Date Approved

5-11-1995

Embargo Period

9-11-2016

Document Type

Thesis

Degree Name

M.A. in Special Education

Department

Interdisciplinary and Inclusive Education

College

College of Education

Advisor

Kuder, S. Jay

Subject(s)

Learning disabled children--Education; Seventh grade (Education); Study skills

Disciplines

Special Education and Teaching

Abstract

Learning disabled students have consistently had difficulty generalizing organizational skills from a resource center, where the skills are taught, to a mainstream classroom without support. This study hypothesized that organizational skills taught in a mainstream classroom with resource support (inclusion) would generalize more frequently to a mainstream classroom without resource support than skills taught in the resource center. Ten seventh grade students with learning disabilities were taught strategies for organizing themselves to complete classwork and homework, keep an organized notebook and come prepared to class. Mainstream classroom teachers felt these four skills were necessary for students to become successful in the mainstream without support.
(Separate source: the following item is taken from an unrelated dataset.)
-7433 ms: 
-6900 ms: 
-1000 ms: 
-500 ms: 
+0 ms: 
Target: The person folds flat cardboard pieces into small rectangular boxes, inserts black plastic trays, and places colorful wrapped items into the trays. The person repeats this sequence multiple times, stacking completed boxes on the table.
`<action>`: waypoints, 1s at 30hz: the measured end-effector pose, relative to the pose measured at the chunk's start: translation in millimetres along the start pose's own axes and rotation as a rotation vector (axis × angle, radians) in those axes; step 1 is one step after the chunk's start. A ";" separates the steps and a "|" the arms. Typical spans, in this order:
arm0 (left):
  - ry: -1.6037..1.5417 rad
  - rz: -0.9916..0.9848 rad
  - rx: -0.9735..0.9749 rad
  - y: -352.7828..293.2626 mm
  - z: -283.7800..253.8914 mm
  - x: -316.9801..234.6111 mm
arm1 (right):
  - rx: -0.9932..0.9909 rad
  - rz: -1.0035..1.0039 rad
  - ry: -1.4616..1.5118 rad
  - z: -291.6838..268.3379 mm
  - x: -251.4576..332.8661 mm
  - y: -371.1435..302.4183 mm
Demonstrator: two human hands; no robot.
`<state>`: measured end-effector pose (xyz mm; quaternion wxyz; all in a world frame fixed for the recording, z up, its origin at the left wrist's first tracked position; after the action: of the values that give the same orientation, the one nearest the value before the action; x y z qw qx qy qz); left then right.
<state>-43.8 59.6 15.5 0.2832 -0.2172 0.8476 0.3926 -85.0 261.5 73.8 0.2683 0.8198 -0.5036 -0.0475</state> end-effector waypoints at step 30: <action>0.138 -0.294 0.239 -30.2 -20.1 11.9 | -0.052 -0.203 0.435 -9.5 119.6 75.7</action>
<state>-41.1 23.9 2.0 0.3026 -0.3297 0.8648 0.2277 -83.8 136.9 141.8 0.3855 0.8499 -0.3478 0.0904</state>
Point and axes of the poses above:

Pre and post intervention data was collected for all four organizational skills, in five academic subjects (three inclusion and two mainstream). This data was averaged and means were compared. The results indicate that learning disabled students have difficulty generalizing organizational skills from one setting to another, even when the two settings are more similar than the resource center and the mainstream classroom. Since these organizational skills are deemed necessary by teachers, for students to be successful, students need to be provided with practice and prompts for strategies in all instructional settings.